(687b) Large-Scale Dynamic and Multi-Objective Optimization for Power Plant Cycling
AIChE Annual Meeting
2020 Virtual AIChE Annual Meeting
Computing and Systems Technology Division
Optimization-based Estimation and Control
Wednesday, November 18, 2020 - 8:15am to 8:30am
In particular, a framework comprised of a Tchebycheff-based multi-objective and a hybrid of a Particle Swarm Optimization (PSO) and Sequential Quadratic Programming (SQP) dynamic real-time optimization was previously introduced for a carbon capture subsystem from a supercritical coal-fired (SCPC) power plant. Due to the promising performance results for a low-dimensional case, the extension of the framework to plant-wide optimization was initiated.
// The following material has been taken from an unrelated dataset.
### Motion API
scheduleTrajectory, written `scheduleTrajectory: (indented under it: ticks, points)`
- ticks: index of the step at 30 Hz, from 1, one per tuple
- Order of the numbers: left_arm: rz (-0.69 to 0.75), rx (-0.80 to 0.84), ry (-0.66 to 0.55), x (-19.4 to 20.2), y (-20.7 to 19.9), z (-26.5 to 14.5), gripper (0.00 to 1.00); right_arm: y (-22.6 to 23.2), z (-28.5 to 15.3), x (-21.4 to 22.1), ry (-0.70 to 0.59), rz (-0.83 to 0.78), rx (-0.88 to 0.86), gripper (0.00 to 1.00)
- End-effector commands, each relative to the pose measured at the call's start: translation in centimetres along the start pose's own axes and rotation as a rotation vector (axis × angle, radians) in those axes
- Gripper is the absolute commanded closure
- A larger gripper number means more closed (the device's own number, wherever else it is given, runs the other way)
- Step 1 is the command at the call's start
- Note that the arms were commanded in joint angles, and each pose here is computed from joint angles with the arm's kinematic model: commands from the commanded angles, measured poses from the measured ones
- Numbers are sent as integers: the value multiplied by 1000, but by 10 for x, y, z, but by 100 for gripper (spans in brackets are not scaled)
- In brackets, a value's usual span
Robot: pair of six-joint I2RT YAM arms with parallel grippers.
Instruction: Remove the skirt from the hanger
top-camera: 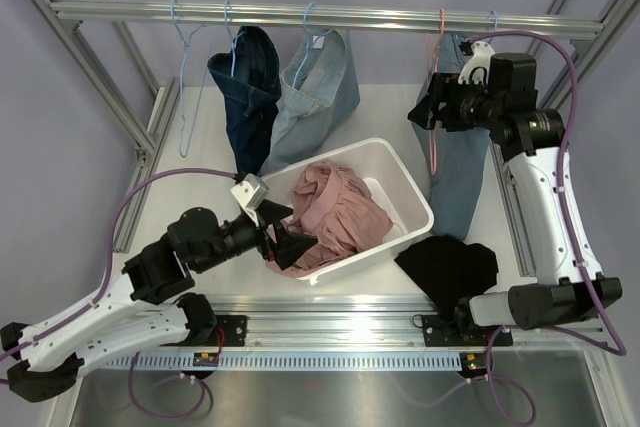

Such plant-wide optimization had 10 decision variables per time step, including the slack variables, which leaded to a total number of decision variables up to 300 per time horizon. An additional customized Interior-Point-based (IP) step was designed to assess trajectory optimality of the plant-wide optimization. With that additional step, the PSO-SQP algorithm was used to generate an initial feasible trajectory, while the IP step was employed to search for trajectory optimality. Results indicated that the PSO-SQP component performed slower than real-time, while the IP component performed faster than real-time.
Based on the previous implementation results, in this presentation, the developed optimization framework is extended to address large-scale dynamic multi-objective optimization challenges for power plant cycling. The system dimensionality, the imposed load-following demand, and the computational time for real-time implementation are the main challenges for this framework. Assessments of subsections of the optimization algorithm are conducted to analyze large-scale suitability of the current methods as well as other IP algorithms to improve computational efficiency. Parallelization of the PSO component is also performed considering 4 and 64 cores clusters. The optimization is focused on economic and environmental objectives, considering overall efficiency and demand load as constraints. Electricity price market, renewable intermittency profiles, and policies are included as forcing functions/constraints to determine the optimal output trajectories. The obtained optimal dynamic trajectories for power generation can be ultimately sent to lower-level advanced model-based controllers.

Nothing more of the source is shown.